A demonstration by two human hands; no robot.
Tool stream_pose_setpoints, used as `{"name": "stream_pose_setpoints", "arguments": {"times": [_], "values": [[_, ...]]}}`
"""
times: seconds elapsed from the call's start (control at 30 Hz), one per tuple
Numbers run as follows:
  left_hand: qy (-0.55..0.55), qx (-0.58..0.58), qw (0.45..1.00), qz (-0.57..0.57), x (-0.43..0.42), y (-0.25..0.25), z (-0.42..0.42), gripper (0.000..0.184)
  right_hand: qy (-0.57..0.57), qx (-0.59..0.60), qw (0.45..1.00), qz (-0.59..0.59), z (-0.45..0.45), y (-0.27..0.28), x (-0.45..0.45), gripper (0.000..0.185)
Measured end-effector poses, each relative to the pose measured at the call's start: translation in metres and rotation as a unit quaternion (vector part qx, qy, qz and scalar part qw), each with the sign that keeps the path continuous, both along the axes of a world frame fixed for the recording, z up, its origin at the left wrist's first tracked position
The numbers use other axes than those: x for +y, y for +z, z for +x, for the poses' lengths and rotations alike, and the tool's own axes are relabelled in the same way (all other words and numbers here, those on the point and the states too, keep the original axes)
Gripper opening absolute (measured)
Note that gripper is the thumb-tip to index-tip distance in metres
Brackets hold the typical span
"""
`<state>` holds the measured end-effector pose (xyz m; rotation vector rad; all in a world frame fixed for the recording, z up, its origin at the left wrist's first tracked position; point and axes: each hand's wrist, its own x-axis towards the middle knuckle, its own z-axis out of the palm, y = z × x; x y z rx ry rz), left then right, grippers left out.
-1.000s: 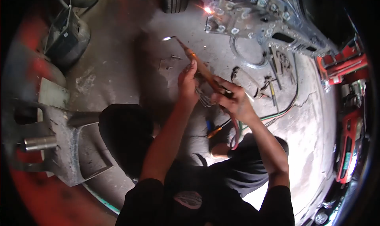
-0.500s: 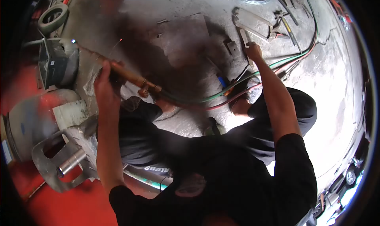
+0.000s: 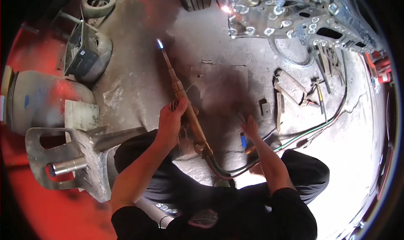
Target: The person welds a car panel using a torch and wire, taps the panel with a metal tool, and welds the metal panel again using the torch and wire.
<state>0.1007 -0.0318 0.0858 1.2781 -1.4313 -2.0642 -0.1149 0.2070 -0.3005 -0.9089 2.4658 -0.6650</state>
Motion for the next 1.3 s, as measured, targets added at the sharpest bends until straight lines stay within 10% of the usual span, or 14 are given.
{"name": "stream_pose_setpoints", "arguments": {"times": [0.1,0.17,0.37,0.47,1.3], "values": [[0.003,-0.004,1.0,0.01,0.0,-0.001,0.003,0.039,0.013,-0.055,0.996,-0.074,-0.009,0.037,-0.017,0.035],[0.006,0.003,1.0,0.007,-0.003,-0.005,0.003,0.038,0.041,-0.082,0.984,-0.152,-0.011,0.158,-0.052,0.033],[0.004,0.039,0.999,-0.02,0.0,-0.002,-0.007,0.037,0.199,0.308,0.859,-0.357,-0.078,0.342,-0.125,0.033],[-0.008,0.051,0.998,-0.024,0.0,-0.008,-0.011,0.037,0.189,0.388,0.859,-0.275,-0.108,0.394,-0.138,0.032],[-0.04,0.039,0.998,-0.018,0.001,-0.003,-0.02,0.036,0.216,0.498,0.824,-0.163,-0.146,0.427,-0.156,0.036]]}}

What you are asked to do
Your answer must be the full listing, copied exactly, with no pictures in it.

Reply to the task
A demonstration by two human hands; no robot.
Tool stream_pose_setpoints, used as `{"name": "stream_pose_setpoints", "arguments": {"times": [_], "values": [[_, ...]]}}`
"""
times: seconds elapsed from the call's start (control at 30 Hz), one per tuple
Numbers run as follows:
  left_hand: qy (-0.55..0.55), qx (-0.58..0.58), qw (0.45..1.00), qz (-0.57..0.57), x (-0.43..0.42), y (-0.25..0.25), z (-0.42..0.42), gripper (0.000..0.184)
  right_hand: qy (-0.57..0.57), qx (-0.59..0.60), qw (0.45..1.00), qz (-0.59..0.59), z (-0.45..0.45), y (-0.27..0.28), x (-0.45..0.45), gripper (0.000..0.185)
Measured end-effector poses, each relative to the pose measured at the call's start: translation in metres and rotation as a unit quaternion (vector part qx, qy, qz and scalar part qw), each with the sign that keeps the path continuous, both along the axes of a world frame fixed for the recording, z up, its origin at the left wrist's first tracked position
The numbers use other axes than those: x for +y, y for +z, z for +x, for the poses' lengths and rotations alike, and the tool's own axes are relabelled in the same way (all other words and numbers here, those on the point and the states too, keep the original axes)
Gripper opening absolute (measured)
Note that gripper is the thumb-tip to index-tip distance in metres
Brackets hold the typical span
"""
`<state>` holds the measured end-effector pose (xyz m; rotation vector rad; all in a world frame fixed for the recording, z up, its origin at the left wrist's first tracked position; point and axes: each hand's wrist, its own x-axis towards the middle knuckle, its own z-axis out of the palm, y = z × x; x y z rx ry rz), left then right, grippers left out.
-1.000s: 
-0.500s: 
+0.000s: 
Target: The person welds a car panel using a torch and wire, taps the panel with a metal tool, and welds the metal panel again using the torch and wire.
<state>0.1007 -0.0318 0.0858 1.2781 -1.4313 -2.0642 -0.1149 0.2070 -0.3005 -0.9089 2.4658 -0.6650</state>
Motion for the next 1.3 s, as measured, targets added at the sharpest bends until straight lines stay within 10% of the usual span, or 14 are given.
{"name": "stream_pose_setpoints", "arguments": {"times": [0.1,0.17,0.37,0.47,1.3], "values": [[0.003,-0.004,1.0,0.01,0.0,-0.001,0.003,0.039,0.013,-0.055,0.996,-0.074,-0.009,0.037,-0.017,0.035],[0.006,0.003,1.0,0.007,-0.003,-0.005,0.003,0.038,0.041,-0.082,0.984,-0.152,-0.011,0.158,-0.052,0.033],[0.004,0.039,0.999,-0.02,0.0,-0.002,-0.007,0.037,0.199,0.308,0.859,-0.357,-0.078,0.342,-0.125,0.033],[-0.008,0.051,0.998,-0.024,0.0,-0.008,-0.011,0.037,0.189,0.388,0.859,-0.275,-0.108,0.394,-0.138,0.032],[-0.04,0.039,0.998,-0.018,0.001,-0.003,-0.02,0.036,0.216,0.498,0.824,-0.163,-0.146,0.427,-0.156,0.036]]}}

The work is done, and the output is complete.